Comprendí, que yo jamás tendría aquellas experiencias. Parpadeé al pensarlo. El hechizo se empezó a desvanecer. Como una revelación, me vino a la mente el pensamiento, de que ningún ser humano podía en realidad acumular las mismas experiencias que las de ningún otro semejante, por muy parecidas que las vidas de estos fueran. No sé porque traté de establecer aquella comparación entre el explorador y yo, supongo que es algo que de forma natural e inevitable todos hacemos con nuestros ídolos.
Giré la cabeza a mi izquierda y allí estaba mi amigo. Ya no me encontraba sobre la plataforma helada de kilómetros de espesor, sino de vuelta en aquel salón de actos escuchando de manera todavía lejana como algunos asistentes formulaban al explorador ciertas preguntas absurdas sobre la existencia o no de la tierra hueca, o de como hacer las necesidades a temperaturas de cincuenta grados bajo cero. Cuestiones que no hacían justicia al relato que nos acaba de contar y me avergonzaron, pero en realidad, ¿Qué pregunta podía estar a la altura de aquello?, quizás ninguna.

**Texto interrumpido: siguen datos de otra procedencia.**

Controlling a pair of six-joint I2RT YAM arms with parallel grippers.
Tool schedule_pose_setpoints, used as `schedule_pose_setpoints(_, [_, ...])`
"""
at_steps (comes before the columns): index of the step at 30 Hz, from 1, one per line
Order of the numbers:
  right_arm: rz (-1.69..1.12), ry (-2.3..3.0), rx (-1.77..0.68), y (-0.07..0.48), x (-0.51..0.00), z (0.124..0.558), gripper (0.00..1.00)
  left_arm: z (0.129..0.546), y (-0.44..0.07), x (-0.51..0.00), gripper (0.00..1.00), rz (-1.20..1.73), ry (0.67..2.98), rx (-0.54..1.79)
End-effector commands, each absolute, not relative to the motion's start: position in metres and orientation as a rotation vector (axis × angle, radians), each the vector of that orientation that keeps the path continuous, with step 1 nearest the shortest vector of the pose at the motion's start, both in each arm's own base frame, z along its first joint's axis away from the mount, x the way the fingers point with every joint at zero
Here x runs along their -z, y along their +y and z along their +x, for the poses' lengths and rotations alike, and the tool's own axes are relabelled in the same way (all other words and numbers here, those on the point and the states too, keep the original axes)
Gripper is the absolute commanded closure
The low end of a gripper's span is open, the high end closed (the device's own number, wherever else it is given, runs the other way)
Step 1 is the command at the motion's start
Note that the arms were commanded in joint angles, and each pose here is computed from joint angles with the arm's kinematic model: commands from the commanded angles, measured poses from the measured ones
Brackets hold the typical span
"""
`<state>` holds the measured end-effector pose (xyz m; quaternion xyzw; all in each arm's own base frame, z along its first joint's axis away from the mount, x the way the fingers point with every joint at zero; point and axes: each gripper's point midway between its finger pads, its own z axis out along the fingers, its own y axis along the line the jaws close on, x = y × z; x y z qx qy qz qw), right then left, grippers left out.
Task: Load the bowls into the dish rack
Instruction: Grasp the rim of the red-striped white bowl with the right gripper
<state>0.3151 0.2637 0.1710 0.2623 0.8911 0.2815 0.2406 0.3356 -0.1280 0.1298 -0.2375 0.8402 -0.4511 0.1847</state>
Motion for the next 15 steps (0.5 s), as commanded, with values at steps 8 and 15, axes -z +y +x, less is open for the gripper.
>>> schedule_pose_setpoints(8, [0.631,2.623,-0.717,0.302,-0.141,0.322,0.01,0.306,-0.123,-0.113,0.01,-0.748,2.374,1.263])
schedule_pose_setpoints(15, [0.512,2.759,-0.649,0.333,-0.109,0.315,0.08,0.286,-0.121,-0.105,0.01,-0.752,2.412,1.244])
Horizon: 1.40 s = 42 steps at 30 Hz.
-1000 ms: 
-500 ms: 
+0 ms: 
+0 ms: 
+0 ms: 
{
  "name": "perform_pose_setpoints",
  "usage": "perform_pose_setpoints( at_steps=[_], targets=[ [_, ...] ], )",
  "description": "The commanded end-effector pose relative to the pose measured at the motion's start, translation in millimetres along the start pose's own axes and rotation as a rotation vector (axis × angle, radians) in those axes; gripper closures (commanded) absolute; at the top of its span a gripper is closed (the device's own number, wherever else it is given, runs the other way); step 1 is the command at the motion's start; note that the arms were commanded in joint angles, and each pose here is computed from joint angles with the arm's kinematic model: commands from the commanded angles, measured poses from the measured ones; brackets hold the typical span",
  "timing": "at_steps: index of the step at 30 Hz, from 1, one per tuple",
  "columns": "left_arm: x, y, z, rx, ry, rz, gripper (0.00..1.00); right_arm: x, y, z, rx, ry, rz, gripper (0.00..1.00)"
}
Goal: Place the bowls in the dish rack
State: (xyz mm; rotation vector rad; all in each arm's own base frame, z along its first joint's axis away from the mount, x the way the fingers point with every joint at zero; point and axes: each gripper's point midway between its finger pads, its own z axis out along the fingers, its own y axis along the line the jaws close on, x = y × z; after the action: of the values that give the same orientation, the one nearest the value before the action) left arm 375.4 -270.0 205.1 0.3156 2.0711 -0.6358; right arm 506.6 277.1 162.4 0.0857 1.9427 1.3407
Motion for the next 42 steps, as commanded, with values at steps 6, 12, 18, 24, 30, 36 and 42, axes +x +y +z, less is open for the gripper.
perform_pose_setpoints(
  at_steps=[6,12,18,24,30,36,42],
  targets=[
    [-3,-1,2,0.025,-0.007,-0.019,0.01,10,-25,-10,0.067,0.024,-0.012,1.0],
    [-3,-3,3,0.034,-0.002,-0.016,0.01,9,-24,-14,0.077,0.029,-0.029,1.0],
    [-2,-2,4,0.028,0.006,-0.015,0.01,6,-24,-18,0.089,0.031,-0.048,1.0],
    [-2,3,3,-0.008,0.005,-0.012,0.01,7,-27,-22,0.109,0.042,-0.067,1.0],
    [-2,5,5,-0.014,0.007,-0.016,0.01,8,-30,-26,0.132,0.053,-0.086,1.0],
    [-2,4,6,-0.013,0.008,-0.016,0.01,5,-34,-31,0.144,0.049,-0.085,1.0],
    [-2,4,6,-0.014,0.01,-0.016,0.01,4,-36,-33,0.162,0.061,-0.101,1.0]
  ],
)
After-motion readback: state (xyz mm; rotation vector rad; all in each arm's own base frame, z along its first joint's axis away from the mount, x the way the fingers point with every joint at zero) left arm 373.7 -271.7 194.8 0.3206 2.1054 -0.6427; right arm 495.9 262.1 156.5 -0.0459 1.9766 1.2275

Mi cerebro volvió a ausentarse por un rato de aquella esperpéntica realidad y volvió a sumergirse en la reflexión que me había traído de vuelta. Empecé a darme cuenta de que cada lugar, situación, logro, fracaso y cada sentimiento provocado por cualquiera de esas aventuras, fueran éstas extremas o no, generan una huella indeleble en nuestra memoria tan diferente como los seres humanos lo somos los unos de los otros.
Admiraba a aquel individuo, gracias a él, a su proximidad y pasión, pude vivir, aunque fuera en la distancia, una ínfima parte de lo que nos había mostrado. Interiormente le di las gracias por ello y por algo más, porque con cada imagen que veía y palabra que escuchaba, las oxidadas cadenas que mantenían hundidos los recuerdos de mis viajes pasados se fueron rompiendo liberándolos uno a uno, y estos, con parsimonia, iniciaron su lento ascenso por los recovecos de mi memoria para acabar flotando en su superficie reviviéndolos en mi conciencia como si hubieran ocurrido ayer.
Cuando me levanté para salir de aquel lugar, el explorador continuaba charlando de manera desenfadada con los curiosos que se habían acercado al estrado para hablar con él. Seguía sin poder dejar de observarle, temía que fuera la última vez que fuera a verlo, como a un familiar o amigo muy querido al que sabes que vas a tardar tiempo en volver a ver. Sabía que cuando le diera la espalda para salir, el encantamiento se rompería del todo. Pero reuní las fuerzas necesarias y lo hice, resistiendo la tentación de sumarme a aquellos que le rodeaban para exprimir el espejismo un poco más. Abrí la puerta de la sala que daba al iluminado patio por el que habíamos entrado un par de horas antes y nos dirigimos decididos hacia la salida.
El Sol y el aire fresco terminó de hacerme volver a la realidad. Extrañamente, no sentí el vacío que esperaba, sino todo lo contrario. Tras unos segundos de silencio, necesarios para reponernos como después de una conmoción, de los viajes que acabábamos de hacer, mi compañero y yo iniciamos una animada conversación que, al igual que ocurre cuando acabas de ver una película en el cine, abandonó rápidamente el consabido repaso de todo lo que acabábamos de presenciar, incluyendo los bien merecidos elogios al explorador, para a iniciar un minucioso recopilatorio de todas nuestras propias y mutuas anécdotas de andanzas pasadas y que a su vez finalmente derivaron en nuevas y numerosas ideas para programar fascinantes proyectos futuros.